YOUR TASK »
Stop after the line that contains "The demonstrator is". Until then, retype each line of the entries exactly from the first one, skipping pictures.

━━ LISTED ENTRIES ━━

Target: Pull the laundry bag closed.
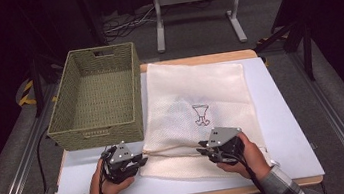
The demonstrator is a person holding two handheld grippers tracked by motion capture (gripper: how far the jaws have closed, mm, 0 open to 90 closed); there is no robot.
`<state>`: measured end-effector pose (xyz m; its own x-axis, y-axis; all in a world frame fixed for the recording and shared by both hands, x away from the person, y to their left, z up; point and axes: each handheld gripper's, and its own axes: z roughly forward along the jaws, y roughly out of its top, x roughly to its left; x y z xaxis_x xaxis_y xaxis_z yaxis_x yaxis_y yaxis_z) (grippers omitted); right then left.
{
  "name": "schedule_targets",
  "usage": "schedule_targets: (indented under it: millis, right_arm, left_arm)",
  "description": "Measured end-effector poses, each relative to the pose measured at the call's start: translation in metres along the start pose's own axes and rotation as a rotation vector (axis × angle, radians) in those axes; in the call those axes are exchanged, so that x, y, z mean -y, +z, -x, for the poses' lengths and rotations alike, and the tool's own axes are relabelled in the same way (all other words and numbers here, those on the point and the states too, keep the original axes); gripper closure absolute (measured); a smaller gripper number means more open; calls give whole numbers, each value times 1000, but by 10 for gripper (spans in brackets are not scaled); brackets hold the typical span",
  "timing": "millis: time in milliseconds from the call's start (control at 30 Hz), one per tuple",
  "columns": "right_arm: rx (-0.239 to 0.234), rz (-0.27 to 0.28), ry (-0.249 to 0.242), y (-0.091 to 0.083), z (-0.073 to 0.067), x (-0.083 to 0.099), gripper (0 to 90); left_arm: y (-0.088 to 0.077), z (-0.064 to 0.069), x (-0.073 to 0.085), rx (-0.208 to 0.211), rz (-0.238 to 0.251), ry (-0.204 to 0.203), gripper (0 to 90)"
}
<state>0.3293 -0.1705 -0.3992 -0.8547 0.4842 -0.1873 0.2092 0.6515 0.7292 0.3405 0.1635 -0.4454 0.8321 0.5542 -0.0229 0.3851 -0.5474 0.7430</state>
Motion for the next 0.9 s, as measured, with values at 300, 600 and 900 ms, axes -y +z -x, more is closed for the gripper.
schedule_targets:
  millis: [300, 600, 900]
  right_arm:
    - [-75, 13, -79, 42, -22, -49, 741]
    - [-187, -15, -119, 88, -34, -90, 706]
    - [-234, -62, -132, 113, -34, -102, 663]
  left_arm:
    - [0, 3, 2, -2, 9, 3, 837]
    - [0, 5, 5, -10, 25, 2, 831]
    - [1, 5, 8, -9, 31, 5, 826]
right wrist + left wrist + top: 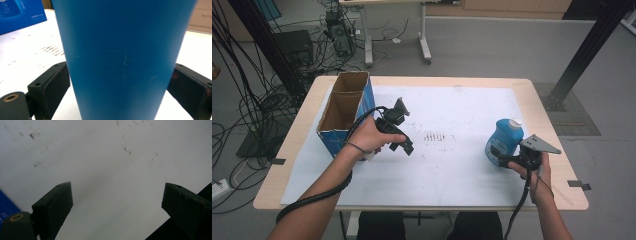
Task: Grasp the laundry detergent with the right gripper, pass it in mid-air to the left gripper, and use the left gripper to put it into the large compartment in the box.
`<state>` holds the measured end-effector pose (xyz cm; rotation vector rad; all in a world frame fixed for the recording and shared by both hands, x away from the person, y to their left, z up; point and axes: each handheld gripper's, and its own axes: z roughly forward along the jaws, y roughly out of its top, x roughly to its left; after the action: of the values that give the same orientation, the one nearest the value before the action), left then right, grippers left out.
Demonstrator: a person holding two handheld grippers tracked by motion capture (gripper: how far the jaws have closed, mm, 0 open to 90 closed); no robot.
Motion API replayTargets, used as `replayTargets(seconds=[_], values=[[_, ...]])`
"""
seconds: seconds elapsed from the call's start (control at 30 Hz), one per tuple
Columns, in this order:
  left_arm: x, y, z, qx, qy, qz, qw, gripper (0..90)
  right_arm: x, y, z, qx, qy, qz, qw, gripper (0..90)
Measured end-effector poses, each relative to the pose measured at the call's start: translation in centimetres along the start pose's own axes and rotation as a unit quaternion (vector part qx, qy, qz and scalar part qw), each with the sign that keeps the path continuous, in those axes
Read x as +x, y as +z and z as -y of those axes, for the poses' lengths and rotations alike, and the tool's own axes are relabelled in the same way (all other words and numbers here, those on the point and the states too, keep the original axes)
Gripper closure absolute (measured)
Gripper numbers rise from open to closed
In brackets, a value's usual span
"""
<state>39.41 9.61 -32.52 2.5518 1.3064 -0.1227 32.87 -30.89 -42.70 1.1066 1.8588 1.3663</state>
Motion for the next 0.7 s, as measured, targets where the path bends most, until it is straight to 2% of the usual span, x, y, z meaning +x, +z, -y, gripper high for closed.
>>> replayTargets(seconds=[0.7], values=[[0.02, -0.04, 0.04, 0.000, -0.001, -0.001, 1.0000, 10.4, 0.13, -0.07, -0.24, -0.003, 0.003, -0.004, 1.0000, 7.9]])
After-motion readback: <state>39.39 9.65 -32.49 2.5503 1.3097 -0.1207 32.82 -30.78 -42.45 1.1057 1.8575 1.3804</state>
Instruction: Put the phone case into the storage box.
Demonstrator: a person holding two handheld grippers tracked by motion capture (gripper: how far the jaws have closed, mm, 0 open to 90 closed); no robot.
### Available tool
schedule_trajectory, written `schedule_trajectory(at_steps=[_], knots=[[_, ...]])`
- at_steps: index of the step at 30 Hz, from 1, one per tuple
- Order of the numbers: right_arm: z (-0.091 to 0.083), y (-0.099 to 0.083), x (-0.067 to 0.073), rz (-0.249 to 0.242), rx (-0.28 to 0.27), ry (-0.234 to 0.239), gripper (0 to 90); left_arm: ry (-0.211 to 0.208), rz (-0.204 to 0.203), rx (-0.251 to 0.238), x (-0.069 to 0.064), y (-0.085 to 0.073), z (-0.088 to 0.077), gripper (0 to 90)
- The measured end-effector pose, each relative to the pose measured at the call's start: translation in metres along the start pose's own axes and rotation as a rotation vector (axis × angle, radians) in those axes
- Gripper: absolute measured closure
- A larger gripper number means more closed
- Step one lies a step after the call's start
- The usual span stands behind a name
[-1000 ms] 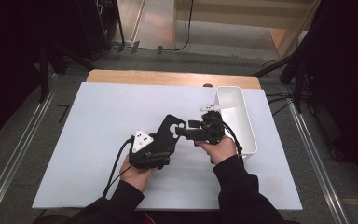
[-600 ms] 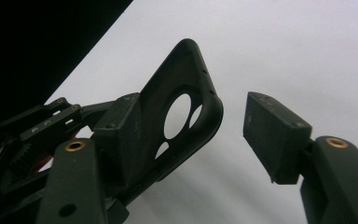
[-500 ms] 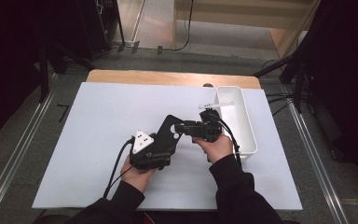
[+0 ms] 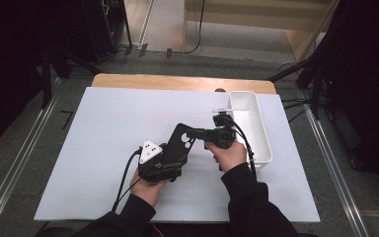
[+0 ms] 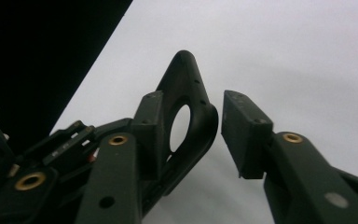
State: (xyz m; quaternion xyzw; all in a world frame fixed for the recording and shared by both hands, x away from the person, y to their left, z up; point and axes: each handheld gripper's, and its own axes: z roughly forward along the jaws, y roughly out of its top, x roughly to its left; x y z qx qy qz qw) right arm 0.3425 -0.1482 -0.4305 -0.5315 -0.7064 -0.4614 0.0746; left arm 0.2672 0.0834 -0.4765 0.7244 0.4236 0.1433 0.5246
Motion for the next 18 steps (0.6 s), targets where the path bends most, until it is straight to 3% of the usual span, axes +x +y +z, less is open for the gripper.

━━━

SOLVED EXERCISE »
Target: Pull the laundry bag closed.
The demonstrator is a person holding two handheld grippers tracked by motion capture (gripper: how far the jaws have closed, mm, 0 open to 90 closed); there is no robot.

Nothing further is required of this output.